RECORDS FOR PROCESSING

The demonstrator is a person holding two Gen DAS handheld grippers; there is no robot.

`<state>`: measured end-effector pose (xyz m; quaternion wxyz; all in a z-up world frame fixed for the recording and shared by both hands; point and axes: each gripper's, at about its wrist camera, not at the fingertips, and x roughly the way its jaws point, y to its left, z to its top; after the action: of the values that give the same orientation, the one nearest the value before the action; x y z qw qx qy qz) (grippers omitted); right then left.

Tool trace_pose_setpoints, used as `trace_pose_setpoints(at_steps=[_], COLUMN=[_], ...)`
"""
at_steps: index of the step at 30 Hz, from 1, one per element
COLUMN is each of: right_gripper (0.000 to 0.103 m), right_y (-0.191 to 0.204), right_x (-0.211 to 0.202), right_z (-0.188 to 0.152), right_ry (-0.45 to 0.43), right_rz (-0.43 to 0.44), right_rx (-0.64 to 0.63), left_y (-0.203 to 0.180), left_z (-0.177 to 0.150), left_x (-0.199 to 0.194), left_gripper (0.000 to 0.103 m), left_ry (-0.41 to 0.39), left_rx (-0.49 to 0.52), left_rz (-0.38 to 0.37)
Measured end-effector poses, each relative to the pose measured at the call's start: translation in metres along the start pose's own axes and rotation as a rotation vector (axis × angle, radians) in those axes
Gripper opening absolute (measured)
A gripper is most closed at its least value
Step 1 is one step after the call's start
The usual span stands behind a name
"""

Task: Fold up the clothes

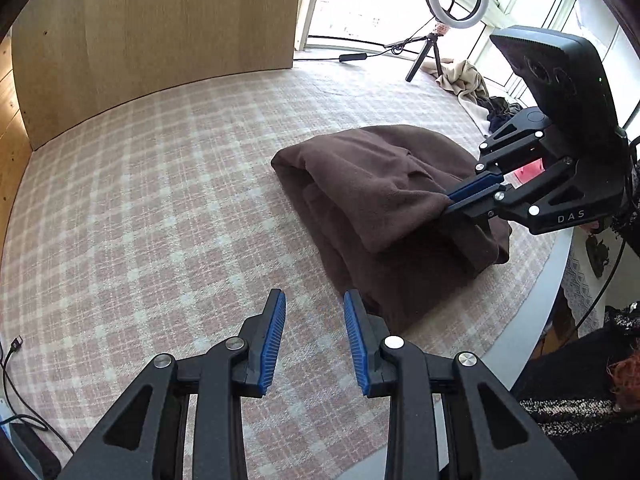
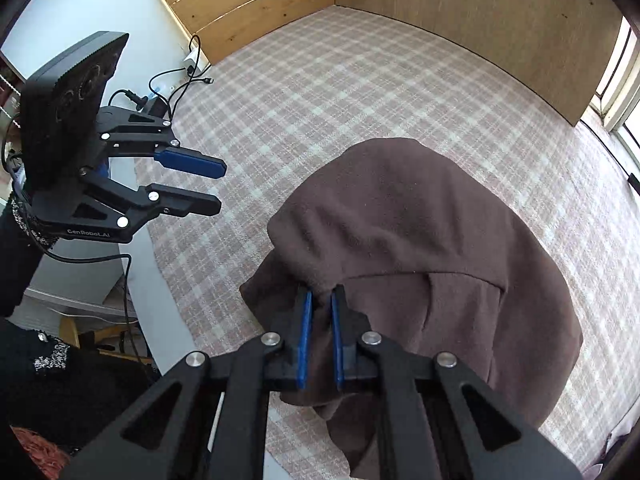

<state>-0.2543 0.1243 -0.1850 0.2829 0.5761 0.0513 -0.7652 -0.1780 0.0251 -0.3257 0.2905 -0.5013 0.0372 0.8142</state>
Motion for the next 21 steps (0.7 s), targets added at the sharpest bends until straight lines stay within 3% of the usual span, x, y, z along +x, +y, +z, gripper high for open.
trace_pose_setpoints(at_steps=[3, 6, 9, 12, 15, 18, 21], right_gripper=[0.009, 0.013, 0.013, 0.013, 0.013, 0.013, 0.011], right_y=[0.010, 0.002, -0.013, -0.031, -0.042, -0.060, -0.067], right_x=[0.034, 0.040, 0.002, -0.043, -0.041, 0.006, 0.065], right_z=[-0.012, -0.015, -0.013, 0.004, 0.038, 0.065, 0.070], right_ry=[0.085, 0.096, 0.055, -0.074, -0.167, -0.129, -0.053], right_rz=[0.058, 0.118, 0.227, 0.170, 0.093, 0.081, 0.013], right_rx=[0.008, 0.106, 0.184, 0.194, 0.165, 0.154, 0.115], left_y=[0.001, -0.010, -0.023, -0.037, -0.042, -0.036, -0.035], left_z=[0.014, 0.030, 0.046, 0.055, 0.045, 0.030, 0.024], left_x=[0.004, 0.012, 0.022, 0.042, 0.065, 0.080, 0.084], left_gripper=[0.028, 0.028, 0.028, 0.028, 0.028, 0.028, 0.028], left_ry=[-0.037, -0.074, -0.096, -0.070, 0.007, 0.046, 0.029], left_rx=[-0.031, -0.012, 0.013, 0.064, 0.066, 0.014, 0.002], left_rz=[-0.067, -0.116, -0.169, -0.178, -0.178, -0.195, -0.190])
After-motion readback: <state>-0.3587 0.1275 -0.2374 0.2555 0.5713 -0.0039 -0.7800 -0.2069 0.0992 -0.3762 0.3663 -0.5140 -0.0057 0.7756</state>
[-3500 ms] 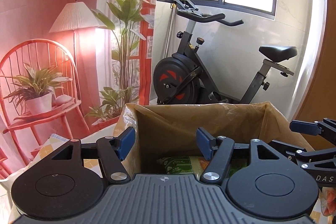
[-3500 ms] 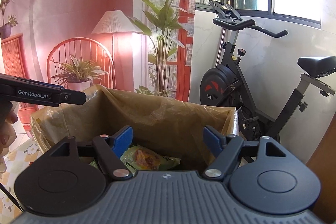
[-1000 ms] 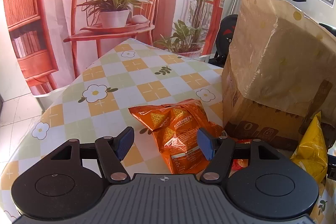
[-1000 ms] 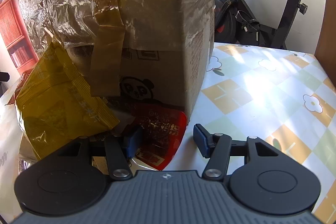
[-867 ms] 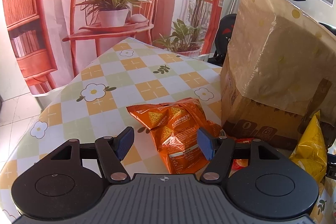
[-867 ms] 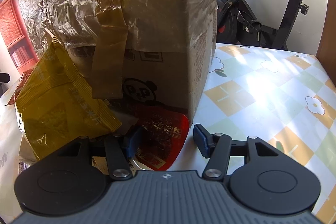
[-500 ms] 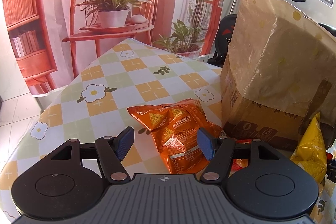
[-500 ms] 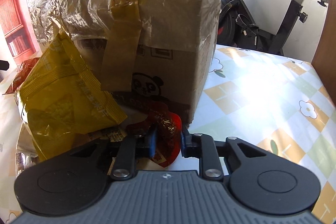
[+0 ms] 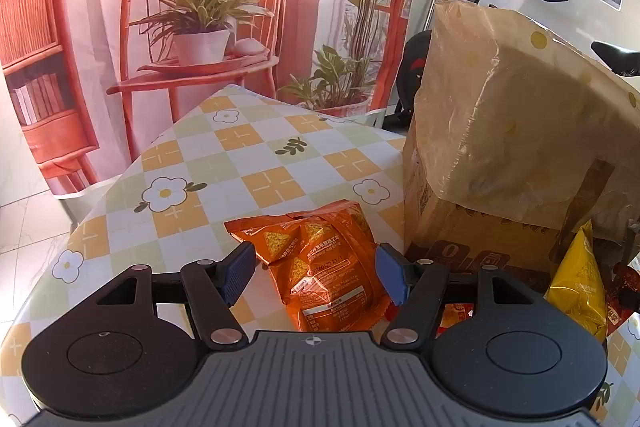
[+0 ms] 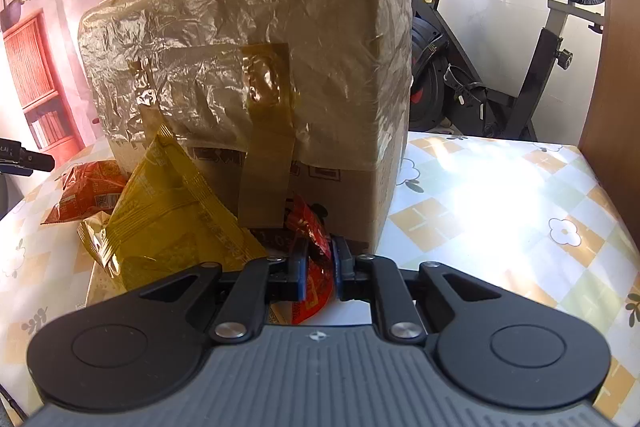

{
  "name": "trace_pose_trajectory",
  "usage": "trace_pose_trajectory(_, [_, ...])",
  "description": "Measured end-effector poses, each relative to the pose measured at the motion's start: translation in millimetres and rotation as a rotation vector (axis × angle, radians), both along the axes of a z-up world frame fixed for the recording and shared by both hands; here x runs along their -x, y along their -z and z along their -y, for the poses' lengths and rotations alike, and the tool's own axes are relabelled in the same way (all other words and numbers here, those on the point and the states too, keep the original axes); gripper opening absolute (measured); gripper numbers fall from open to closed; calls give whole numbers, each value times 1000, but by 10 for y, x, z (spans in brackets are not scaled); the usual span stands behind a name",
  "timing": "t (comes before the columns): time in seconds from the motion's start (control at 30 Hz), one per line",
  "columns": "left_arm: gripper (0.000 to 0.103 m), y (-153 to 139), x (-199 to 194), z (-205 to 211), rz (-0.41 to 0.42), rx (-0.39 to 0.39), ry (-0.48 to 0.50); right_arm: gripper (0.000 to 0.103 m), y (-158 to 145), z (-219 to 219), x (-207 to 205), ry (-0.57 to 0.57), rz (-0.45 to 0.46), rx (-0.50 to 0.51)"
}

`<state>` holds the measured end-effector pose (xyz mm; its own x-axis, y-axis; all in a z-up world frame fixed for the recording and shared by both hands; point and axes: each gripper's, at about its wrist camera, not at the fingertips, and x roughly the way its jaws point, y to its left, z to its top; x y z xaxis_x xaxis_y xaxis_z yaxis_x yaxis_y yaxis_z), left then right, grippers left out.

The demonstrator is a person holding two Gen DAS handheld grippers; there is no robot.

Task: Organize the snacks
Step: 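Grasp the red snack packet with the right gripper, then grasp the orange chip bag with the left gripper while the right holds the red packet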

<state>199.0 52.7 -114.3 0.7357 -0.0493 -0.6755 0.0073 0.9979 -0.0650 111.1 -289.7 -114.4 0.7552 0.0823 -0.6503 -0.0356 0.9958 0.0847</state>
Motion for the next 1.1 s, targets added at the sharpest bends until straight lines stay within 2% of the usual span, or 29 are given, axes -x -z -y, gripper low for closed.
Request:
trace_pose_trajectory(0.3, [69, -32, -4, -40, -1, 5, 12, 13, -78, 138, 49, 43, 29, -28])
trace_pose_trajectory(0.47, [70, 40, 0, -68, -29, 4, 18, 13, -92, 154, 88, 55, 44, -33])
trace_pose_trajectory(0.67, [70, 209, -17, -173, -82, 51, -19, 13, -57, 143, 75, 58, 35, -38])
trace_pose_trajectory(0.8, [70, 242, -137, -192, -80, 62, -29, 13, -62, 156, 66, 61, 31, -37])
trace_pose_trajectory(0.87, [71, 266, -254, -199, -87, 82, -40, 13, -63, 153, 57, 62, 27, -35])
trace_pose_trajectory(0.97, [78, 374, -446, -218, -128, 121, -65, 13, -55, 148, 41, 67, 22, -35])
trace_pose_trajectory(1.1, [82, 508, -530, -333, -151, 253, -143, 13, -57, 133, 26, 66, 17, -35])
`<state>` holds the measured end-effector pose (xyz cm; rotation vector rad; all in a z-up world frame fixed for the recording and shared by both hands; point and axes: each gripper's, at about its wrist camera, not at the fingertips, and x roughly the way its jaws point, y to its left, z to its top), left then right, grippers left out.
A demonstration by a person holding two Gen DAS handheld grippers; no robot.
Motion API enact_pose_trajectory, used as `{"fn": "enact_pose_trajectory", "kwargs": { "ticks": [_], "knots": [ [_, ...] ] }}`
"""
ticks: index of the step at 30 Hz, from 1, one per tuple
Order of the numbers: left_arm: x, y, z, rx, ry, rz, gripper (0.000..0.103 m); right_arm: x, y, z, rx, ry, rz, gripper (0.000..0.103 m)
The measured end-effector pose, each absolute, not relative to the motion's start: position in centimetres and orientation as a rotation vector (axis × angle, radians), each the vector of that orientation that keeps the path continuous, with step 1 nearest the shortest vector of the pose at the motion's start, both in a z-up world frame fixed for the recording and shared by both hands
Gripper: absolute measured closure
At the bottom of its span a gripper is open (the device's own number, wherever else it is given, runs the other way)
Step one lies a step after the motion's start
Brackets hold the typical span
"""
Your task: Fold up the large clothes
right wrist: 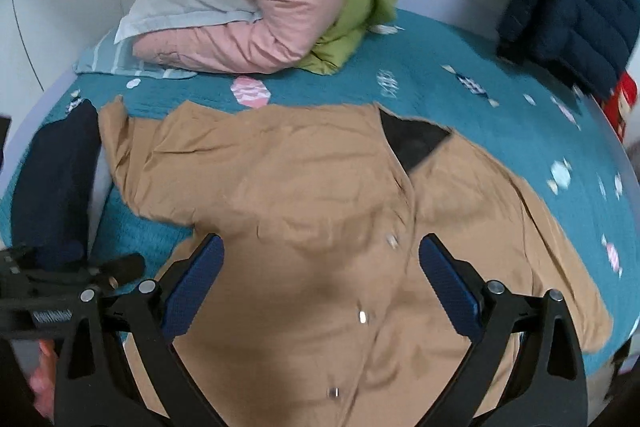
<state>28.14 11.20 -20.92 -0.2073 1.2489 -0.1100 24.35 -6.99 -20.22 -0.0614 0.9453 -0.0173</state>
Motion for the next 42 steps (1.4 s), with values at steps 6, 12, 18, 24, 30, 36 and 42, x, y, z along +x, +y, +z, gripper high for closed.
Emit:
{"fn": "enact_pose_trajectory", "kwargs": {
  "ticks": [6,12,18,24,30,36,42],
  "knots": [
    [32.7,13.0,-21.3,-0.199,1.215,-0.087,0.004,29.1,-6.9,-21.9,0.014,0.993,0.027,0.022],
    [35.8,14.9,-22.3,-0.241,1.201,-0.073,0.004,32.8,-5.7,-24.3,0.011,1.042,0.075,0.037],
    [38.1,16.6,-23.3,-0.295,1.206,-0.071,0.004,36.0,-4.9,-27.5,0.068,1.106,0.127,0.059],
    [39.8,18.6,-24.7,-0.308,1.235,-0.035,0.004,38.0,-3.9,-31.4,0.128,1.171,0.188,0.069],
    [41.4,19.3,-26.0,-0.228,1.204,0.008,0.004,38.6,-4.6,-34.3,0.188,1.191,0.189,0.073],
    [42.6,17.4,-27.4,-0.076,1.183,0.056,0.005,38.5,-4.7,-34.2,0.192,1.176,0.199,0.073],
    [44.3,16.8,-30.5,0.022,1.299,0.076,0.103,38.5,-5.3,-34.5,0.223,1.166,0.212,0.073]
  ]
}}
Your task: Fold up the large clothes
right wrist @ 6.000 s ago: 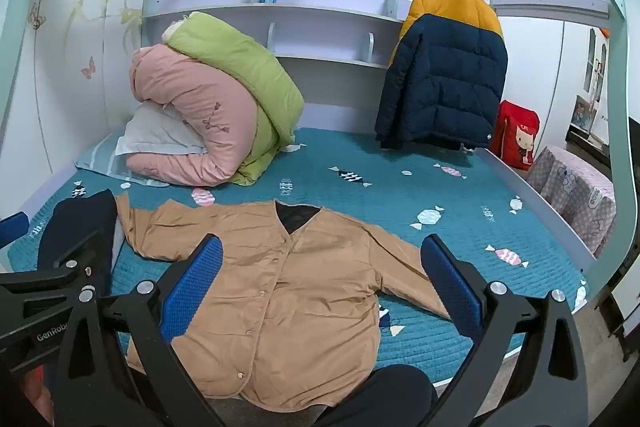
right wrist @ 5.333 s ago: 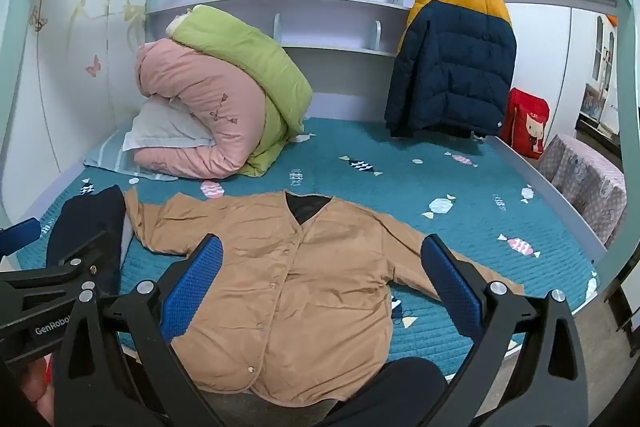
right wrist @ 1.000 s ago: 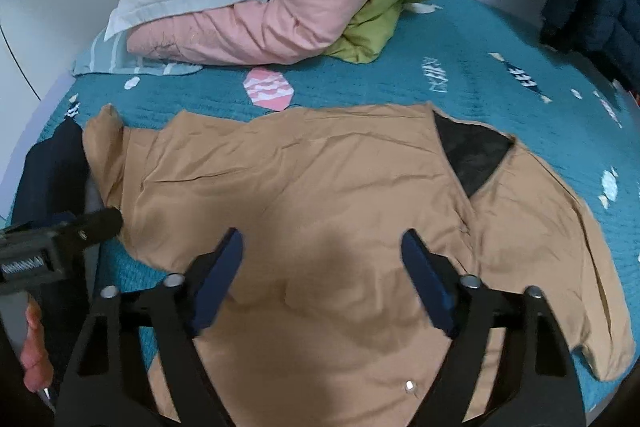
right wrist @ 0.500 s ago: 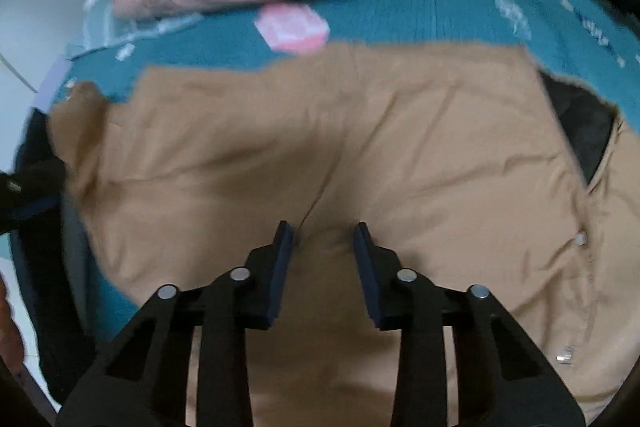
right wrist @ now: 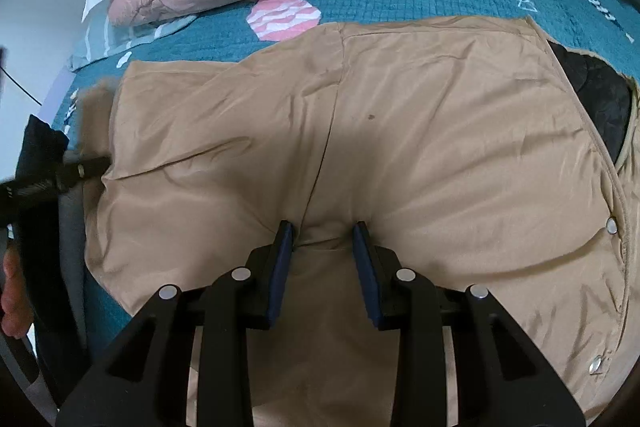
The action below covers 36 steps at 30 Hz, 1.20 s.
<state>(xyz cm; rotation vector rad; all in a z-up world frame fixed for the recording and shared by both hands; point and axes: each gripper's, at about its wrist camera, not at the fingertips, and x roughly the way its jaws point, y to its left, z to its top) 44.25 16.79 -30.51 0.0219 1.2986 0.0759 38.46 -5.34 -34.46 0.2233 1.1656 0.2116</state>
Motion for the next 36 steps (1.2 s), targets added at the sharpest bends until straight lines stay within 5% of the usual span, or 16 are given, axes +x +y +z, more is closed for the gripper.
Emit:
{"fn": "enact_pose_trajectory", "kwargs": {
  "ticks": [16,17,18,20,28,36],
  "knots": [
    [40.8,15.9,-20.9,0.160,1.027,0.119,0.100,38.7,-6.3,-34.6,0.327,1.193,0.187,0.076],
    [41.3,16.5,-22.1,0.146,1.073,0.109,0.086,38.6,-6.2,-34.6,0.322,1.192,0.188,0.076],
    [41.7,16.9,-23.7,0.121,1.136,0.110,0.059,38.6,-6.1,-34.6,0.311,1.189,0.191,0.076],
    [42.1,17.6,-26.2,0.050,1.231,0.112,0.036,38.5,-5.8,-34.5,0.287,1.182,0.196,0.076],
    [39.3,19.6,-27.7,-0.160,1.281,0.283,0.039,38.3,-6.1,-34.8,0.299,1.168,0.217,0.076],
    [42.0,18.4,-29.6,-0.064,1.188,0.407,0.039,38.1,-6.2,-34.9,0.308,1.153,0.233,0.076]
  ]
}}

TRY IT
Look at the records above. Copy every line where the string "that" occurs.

OUTPUT OF THE EXERCISE
`<state>`: measured end-effector pose (xyz m; quaternion wxyz; all in a z-up world frame fixed for the recording and shared by both hands; point and axes: each gripper's, at about its wrist camera, not at the fingertips, and x roughly the way its jaws point, y to its left, z to its top; after the action: of the values that give the same orientation, the one nearest the value before the action; x y z qw qx qy qz) (grippers omitted); right then left.
The measured end-effector pose, each absolute, not relative to the motion's start: position in centimetres and orientation as a rotation vector (axis × angle, radians), each the vector of that orientation that keeps the path continuous, with step 1 nearest the shortest vector of the pose at the motion's start, both in a z-up world frame fixed for the recording and shared by both hands

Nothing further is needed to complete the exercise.